• TRY IT
Take the records below and retype them line by line, from the first line through the one containing "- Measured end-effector"; stop there.

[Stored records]
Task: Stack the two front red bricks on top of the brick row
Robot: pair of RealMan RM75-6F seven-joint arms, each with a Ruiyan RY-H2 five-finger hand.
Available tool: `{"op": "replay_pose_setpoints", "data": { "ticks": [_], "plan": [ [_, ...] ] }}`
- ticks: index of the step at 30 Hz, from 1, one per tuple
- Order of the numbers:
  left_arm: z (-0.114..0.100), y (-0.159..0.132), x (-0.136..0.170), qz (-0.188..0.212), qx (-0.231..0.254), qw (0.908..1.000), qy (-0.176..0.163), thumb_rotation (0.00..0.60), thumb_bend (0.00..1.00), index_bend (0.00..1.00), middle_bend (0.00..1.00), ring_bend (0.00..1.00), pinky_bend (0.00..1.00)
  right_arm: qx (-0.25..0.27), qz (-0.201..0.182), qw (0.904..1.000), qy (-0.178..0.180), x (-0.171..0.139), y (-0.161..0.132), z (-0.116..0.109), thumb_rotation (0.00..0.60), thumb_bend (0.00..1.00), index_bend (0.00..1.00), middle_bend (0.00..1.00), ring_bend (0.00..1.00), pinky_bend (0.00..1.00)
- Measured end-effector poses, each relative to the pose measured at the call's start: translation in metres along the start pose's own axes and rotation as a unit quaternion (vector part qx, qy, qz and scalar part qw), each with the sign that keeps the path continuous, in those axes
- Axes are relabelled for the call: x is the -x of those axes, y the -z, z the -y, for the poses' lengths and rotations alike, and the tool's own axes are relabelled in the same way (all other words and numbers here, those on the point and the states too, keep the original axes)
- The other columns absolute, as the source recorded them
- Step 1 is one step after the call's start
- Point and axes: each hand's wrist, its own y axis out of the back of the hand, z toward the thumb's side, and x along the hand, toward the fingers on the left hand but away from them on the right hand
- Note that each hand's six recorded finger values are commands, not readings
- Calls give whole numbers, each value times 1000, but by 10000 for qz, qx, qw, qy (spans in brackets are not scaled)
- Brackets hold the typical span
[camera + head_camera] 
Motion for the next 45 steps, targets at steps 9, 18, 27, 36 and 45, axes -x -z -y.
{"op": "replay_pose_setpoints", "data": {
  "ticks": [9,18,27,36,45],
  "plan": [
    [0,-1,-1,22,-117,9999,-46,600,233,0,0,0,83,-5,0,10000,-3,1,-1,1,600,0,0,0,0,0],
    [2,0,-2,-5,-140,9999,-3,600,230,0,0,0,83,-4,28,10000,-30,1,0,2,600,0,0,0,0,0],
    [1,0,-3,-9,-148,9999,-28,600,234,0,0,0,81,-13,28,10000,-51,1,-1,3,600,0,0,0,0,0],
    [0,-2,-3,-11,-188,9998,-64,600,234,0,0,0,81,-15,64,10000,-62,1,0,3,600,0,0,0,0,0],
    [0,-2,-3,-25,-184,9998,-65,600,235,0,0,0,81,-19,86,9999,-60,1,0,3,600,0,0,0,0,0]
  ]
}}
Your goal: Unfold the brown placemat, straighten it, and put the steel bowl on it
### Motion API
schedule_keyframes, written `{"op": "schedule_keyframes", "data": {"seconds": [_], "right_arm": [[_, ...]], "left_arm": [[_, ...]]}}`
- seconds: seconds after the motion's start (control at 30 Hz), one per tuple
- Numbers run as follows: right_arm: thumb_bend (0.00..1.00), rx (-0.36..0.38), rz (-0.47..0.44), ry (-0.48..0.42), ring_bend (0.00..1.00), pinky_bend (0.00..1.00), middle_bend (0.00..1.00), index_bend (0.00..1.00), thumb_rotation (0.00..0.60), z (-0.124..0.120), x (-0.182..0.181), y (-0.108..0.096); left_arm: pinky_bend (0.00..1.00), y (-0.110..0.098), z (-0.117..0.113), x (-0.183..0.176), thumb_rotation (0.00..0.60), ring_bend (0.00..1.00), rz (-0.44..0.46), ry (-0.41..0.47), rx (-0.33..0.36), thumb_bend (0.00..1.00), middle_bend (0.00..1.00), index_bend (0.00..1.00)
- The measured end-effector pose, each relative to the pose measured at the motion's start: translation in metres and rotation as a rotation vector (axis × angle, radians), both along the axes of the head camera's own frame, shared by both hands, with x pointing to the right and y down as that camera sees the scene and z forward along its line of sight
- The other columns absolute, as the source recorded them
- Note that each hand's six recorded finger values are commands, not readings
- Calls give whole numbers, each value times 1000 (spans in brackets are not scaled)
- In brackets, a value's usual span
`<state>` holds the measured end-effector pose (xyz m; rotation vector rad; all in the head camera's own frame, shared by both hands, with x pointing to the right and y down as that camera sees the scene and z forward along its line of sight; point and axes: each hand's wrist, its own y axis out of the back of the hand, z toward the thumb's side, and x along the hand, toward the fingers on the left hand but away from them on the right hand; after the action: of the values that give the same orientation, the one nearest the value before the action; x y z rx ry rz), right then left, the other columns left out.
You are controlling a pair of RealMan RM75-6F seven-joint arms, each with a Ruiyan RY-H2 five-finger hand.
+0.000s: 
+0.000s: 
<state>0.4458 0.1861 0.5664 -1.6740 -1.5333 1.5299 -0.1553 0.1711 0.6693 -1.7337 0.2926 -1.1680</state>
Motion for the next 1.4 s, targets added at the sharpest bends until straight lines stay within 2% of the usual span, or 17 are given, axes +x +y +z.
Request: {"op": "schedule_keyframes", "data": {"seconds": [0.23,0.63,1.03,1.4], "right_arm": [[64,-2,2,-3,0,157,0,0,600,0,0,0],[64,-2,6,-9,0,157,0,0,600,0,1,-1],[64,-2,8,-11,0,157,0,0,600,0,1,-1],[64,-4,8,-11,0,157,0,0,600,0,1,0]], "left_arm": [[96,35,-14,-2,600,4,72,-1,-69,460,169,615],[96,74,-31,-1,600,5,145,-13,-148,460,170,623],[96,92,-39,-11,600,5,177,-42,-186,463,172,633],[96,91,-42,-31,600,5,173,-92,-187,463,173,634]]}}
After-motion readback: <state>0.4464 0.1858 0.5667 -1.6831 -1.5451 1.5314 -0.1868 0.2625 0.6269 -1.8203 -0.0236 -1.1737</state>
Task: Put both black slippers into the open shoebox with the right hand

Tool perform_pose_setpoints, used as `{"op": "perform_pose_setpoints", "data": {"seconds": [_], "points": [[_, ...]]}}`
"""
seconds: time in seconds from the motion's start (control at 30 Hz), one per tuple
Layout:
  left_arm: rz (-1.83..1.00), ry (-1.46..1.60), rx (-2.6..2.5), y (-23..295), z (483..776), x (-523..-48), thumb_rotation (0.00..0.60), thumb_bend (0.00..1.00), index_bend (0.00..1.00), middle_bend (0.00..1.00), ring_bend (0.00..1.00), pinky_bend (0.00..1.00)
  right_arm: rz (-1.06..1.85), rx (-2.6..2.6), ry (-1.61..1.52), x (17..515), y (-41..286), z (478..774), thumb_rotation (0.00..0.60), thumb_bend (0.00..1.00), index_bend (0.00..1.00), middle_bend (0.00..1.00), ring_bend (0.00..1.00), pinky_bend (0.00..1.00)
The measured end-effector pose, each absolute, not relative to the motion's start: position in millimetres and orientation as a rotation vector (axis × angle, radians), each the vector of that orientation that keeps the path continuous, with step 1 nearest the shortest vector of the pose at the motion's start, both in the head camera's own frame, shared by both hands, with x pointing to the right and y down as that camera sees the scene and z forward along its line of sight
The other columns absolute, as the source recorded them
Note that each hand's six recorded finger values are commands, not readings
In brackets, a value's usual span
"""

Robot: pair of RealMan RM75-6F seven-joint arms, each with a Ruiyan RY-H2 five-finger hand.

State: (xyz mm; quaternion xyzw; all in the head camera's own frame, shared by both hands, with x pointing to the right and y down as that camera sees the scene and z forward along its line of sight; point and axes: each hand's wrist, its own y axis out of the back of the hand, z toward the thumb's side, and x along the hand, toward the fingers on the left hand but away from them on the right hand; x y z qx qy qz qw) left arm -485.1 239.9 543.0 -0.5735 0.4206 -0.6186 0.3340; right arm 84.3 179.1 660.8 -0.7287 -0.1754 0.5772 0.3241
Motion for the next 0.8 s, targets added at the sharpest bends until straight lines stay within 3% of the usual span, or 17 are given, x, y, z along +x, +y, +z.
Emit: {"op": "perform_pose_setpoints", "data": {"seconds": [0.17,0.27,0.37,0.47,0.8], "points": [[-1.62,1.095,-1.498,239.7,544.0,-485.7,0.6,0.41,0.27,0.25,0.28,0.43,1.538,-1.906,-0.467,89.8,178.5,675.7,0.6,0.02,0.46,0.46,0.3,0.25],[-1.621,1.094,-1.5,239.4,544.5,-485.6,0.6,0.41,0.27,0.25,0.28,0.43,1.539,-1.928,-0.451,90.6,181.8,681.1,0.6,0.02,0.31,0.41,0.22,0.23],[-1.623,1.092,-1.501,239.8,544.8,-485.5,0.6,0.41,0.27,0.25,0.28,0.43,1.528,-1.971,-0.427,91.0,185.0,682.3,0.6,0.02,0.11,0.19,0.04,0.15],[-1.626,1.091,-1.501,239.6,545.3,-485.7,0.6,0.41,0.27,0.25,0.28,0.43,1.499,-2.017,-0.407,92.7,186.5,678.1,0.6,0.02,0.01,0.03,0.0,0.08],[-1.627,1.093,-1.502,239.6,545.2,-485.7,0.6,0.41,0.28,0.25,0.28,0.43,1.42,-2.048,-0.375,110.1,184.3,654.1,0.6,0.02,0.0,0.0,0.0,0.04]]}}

• ANSWER BOX
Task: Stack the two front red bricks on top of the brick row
Robot: pair of RealMan RM75-6F seven-joint arms, each with a Ruiyan RY-H2 five-finger hand.
Available tool: `{"op": "replay_pose_setpoints", "data": { "ticks": [_], "plan": [ [_, ...] ] }}`
- ticks: index of the step at 30 Hz, from 1, one per tuple
- Order of the numbers:
  left_arm: z (-0.114..0.100), y (-0.159..0.132), x (-0.136..0.170), qz (-0.188..0.212), qx (-0.231..0.254), qw (0.908..1.000), qy (-0.176..0.163), thumb_rotation (0.00..0.60), thumb_bend (0.00..1.00), index_bend (0.00..1.00), middle_bend (0.00..1.00), ring_bend (0.00..1.00), pinky_bend (0.00..1.00)
  right_arm: qx (-0.25..0.27), qz (-0.201..0.182), qw (0.904..1.000), qy (-0.178..0.180), x (-0.171..0.139), y (-0.161..0.132), z (-0.116..0.109), thumb_rotation (0.00..0.60), thumb_bend (0.00..1.00), index_bend (0.00..1.00), middle_bend (0.00..1.00), ring_bend (0.00..1.00), pinky_bend (0.00..1.00)
- Measured end-effector poses, each relative to the pose measured at the call's start: translation in metres along the start pose's own axes and rotation as a unit quaternion (vector part qx, qy, qz and scalar part qw), each with the sign that keeps the path continuous, in those axes

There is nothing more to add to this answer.